6. Imagerie éveillée

  1. Anesthésier le rat avec 4 % d’isoflurane pour l’induction et 1 % pour l’entretien lorsqu’il n’y a pas de réflexe de pincement de la patte postérieure. Injectez de l’acépromazine (0,3-0,5 mg / kg) par voie sous-cutanée.
    REMARQUE: Cette concentration d’acépromazine est inférieure aux niveaux de sédation légère et aide seulement à garder les rats calmes tout au long du processus d’imagerie.
  2. À l’aide de bandes de velcro personnalisées, fixez le rat sur la feuille de plastique utilisée pendant les procédures d’entraînement. Enveloppez la partie inférieure du corps à l’aide d’un tampon d’absorption et placez le rat bien ajusté dans l’élingue.

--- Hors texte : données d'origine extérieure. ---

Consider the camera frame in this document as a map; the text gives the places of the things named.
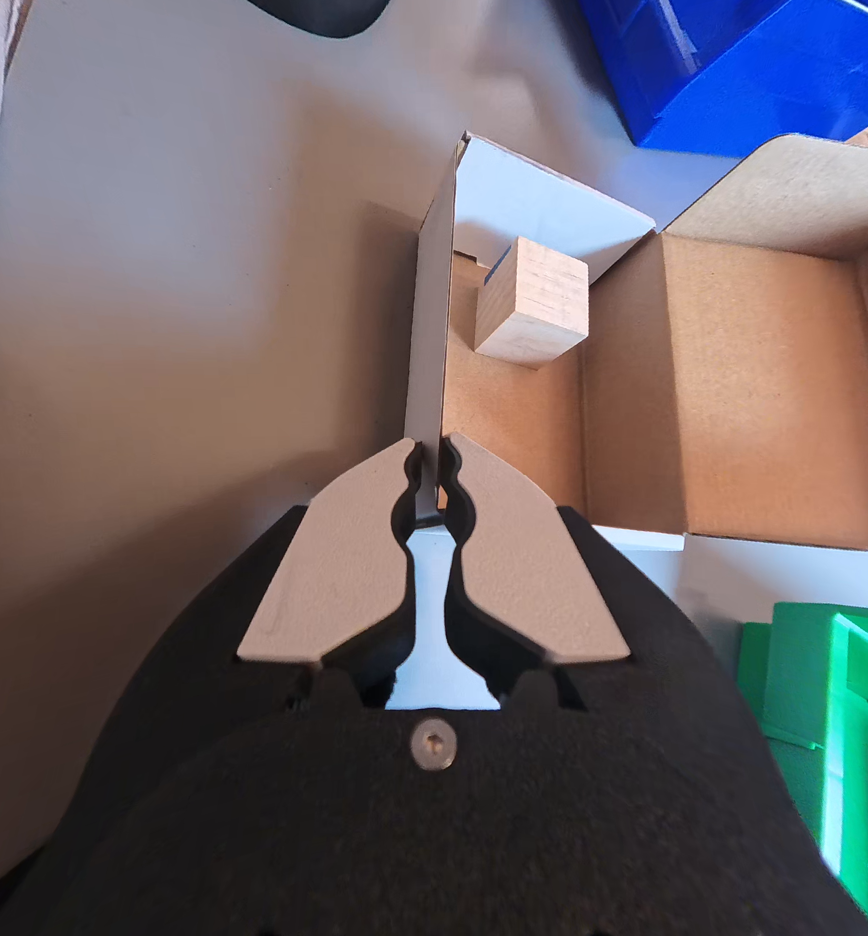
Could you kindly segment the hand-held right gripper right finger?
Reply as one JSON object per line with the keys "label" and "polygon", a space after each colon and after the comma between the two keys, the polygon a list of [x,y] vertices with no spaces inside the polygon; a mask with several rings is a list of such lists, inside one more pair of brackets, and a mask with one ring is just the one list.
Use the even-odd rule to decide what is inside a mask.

  3. Retirez le caoutchouc de silicium. Retirez le capuchon de tête en retirant les fils de fixation. Fixez le chevalement dans l’implant de tête comme illustré à la figure 2G.

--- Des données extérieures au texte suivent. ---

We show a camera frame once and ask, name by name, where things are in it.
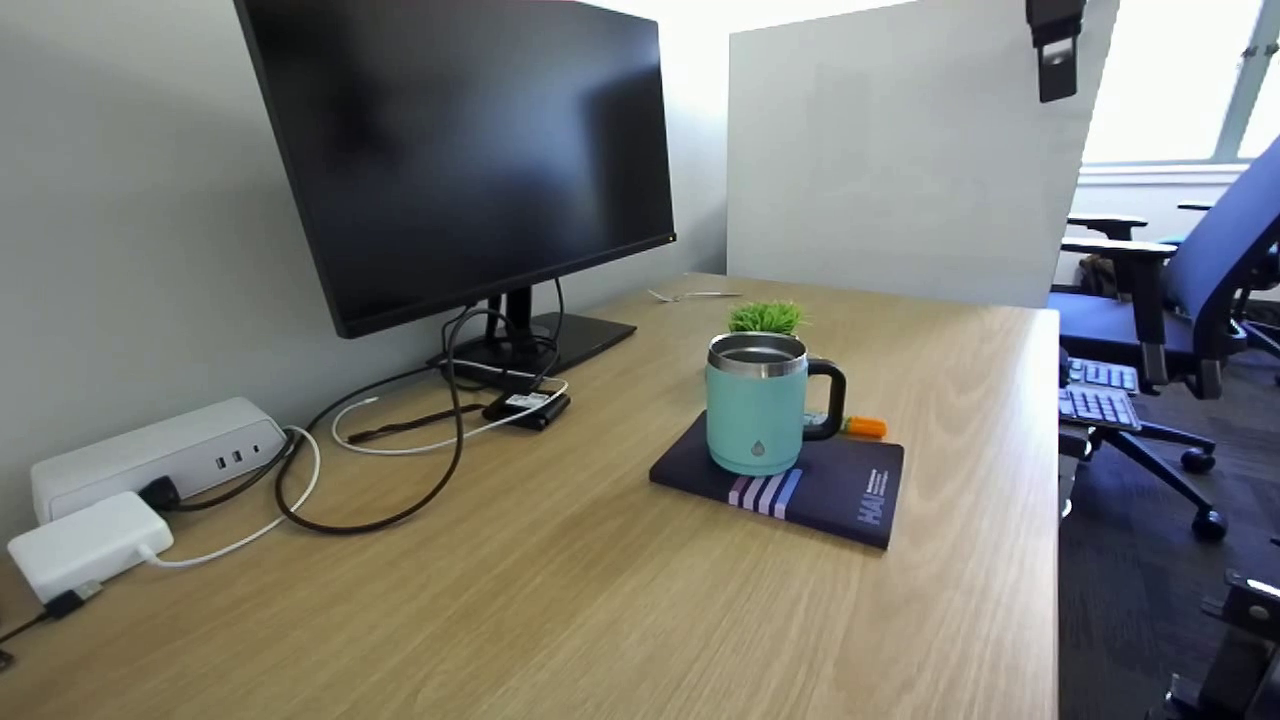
mug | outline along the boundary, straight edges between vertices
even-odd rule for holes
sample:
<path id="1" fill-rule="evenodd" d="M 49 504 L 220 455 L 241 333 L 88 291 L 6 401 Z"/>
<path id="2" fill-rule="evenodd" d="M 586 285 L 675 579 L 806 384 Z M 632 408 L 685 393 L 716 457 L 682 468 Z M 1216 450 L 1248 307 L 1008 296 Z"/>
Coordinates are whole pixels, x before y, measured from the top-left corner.
<path id="1" fill-rule="evenodd" d="M 827 420 L 805 427 L 810 375 L 831 378 Z M 778 333 L 730 333 L 707 348 L 707 447 L 739 475 L 776 475 L 800 457 L 804 441 L 827 439 L 845 418 L 845 374 L 809 359 L 803 342 Z"/>

orange object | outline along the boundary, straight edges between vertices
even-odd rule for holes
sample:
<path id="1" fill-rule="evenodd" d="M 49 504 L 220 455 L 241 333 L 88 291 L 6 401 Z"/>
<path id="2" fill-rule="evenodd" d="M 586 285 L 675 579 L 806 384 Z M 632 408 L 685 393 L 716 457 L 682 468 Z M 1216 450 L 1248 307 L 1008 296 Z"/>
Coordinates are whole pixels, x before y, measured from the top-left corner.
<path id="1" fill-rule="evenodd" d="M 873 437 L 876 439 L 883 439 L 888 434 L 888 423 L 884 420 L 878 420 L 876 418 L 846 418 L 845 427 L 842 430 L 851 436 Z"/>

desk surface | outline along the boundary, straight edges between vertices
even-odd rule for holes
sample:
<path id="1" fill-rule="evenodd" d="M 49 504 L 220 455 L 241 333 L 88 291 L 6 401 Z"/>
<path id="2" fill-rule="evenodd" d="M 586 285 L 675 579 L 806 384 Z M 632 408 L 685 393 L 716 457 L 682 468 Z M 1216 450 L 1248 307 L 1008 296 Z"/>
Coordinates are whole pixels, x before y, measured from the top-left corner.
<path id="1" fill-rule="evenodd" d="M 707 341 L 735 301 L 635 293 L 594 313 L 640 331 L 567 373 L 573 404 L 545 434 L 468 442 L 439 498 L 383 533 L 282 527 L 204 568 L 129 571 L 8 643 L 3 715 L 1056 716 L 1056 315 L 712 275 L 662 288 L 690 290 L 809 310 L 800 334 L 845 369 L 851 411 L 906 447 L 888 552 L 648 482 L 704 406 Z M 431 378 L 351 427 L 445 404 Z M 402 507 L 449 460 L 326 441 L 303 510 L 330 521 Z M 177 518 L 165 556 L 271 516 L 255 488 Z M 35 601 L 12 566 L 0 578 L 12 626 Z"/>

monitor base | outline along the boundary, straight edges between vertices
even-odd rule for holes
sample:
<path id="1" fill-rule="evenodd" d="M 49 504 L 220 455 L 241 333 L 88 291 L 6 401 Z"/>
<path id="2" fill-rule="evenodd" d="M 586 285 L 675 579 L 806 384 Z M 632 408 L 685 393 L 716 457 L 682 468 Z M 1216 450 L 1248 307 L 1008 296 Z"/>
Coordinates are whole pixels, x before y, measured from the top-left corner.
<path id="1" fill-rule="evenodd" d="M 538 315 L 531 322 L 531 332 L 543 337 L 550 337 L 556 329 L 557 316 L 558 313 Z M 554 375 L 595 357 L 631 337 L 635 332 L 635 325 L 566 313 L 559 341 L 557 342 L 559 359 L 554 364 L 550 363 L 550 351 L 544 347 L 531 346 L 531 343 L 530 346 L 516 347 L 511 342 L 495 342 L 483 337 L 462 345 L 454 351 L 453 356 L 456 360 L 480 363 L 531 375 L 544 372 L 550 364 L 550 370 L 547 374 Z M 508 377 L 503 379 L 499 373 L 490 373 L 479 368 L 458 366 L 458 377 L 511 392 L 529 389 L 527 378 Z"/>

monitor stand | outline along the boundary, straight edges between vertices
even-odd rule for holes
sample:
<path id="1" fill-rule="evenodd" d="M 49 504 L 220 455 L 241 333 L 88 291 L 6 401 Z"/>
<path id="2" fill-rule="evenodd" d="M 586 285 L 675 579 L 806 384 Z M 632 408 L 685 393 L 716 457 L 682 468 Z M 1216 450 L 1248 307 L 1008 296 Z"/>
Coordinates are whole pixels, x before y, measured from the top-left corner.
<path id="1" fill-rule="evenodd" d="M 636 332 L 635 325 L 566 313 L 559 329 L 559 340 L 557 341 L 559 359 L 552 363 L 550 350 L 530 338 L 532 336 L 550 338 L 556 332 L 556 319 L 559 314 L 545 313 L 536 318 L 531 316 L 534 295 L 530 287 L 508 292 L 506 299 L 507 307 L 504 314 L 512 322 L 513 327 L 511 331 L 508 332 L 502 322 L 490 315 L 485 324 L 484 337 L 460 345 L 453 354 L 454 359 L 521 373 L 539 374 L 547 372 L 548 375 L 554 375 L 595 357 Z M 489 299 L 489 307 L 498 310 L 500 305 L 500 296 Z M 498 373 L 466 366 L 458 366 L 457 373 L 461 378 L 492 384 L 503 389 L 529 389 L 527 378 L 522 382 L 518 378 L 507 378 L 503 380 Z"/>

  4. Verrouillez le chevalement dans des pinces comme illustré à la Figure 2H, I.
  5. Retirez l’anesthésie gazeuse. Rincer la zone d’imagerie avec une solution saline 3x et nettoyer avec de la gaze humide. Sécher la zone d’imagerie et faire un puits, en utilisant de la vaseline, autour de la zone d’imagerie. Remplir le puits avec une solution saline stérilisée et le recouvrir d’une lame de verre (figure 2E).

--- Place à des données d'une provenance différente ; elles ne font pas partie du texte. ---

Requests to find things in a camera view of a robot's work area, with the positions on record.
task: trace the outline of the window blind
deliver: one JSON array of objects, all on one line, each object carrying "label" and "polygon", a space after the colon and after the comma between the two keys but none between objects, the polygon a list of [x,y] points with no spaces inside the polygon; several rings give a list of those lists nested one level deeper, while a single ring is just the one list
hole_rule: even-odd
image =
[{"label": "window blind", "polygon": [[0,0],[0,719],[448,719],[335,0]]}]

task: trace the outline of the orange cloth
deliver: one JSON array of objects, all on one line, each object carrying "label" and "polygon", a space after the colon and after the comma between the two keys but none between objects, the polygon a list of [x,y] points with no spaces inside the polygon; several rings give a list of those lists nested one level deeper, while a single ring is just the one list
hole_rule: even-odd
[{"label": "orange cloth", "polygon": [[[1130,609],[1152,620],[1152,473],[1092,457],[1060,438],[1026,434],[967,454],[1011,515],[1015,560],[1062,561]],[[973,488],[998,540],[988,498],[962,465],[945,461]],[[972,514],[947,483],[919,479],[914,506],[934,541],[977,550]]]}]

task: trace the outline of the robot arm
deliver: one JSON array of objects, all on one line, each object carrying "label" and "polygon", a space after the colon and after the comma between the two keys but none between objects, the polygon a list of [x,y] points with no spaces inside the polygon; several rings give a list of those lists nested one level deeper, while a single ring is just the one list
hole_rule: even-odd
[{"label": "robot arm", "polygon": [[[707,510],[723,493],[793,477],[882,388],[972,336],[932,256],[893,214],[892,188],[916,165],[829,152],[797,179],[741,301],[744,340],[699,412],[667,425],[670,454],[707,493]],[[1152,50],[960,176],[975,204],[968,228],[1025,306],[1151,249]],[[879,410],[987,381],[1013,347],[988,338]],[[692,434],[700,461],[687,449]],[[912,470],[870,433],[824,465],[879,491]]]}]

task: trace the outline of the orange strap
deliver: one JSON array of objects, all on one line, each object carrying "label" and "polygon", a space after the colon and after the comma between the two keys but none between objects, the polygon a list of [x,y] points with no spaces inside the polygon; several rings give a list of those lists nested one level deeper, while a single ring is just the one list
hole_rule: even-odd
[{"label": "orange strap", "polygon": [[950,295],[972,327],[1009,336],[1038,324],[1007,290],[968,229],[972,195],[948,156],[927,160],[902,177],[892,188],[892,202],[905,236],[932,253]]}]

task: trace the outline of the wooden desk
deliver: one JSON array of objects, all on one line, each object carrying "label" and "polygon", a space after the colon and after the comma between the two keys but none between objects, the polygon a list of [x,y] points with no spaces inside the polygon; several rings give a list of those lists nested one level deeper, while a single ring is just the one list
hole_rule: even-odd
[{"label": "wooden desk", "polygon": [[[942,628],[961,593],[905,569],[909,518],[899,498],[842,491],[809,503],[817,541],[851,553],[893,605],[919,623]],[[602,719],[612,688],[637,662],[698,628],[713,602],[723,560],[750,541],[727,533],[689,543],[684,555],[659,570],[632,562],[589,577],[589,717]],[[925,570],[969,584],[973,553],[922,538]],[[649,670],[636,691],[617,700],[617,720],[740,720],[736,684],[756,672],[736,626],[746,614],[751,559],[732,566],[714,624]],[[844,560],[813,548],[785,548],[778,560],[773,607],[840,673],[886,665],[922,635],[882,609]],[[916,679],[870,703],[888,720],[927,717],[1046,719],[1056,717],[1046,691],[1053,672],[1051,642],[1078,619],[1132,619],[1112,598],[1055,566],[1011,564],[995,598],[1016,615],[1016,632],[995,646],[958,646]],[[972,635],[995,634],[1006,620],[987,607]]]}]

  6. Reportez-vous aux procédures d’acquisition pour l’imagerie optique du signal intrinsèque, le protocole de stimulation des moustaches et l’analyse et la présentation des données, qui ont été discutés en détail précédemment 6,7.
  7. Tout au long de l’expérience, surveillez les rats pour détecter les signes d’agitation et d’agitation, qui peuvent être encore réduits en couvrant les yeux des rats avec un chiffon doux ou de la gaze (facultatif).

Résultats

Les signaux d’imagerie optique représentatifs d’un seul essai sur un rat anesthésié et la réponse additionnée (de 40 essais recueillis) d’un rat éveillé sont présentés (Figure 4). L’intensité du signal pour la stimulation à moustache unique d’un rat éveillé peut être visualisée à un seuil plus élevé que pour le rat anesthésié, montrant un signal plus fort de l’animal éveillé. Les moustaches C2 des rats sont stimulées à 5 Hz pendant 1 s, et la réponse fonctionnelle est affichée comme un changement fractionnaire par rapport à la ligne de base. Les zones les plus sombres (en dessous du seuil négatif) sont les principales zones d’activité neuronale, et les zones blanches brillantes (au-dessus du seuil positif) montrent la réponse sanguine oxygénée à la stimulation9. Les images sont alignées de manière à ce que de gauche à droite soit de rostrale à caudale (C) et de haut en bas est la direction médiale à latérale (L), comme indiqué par les flèches.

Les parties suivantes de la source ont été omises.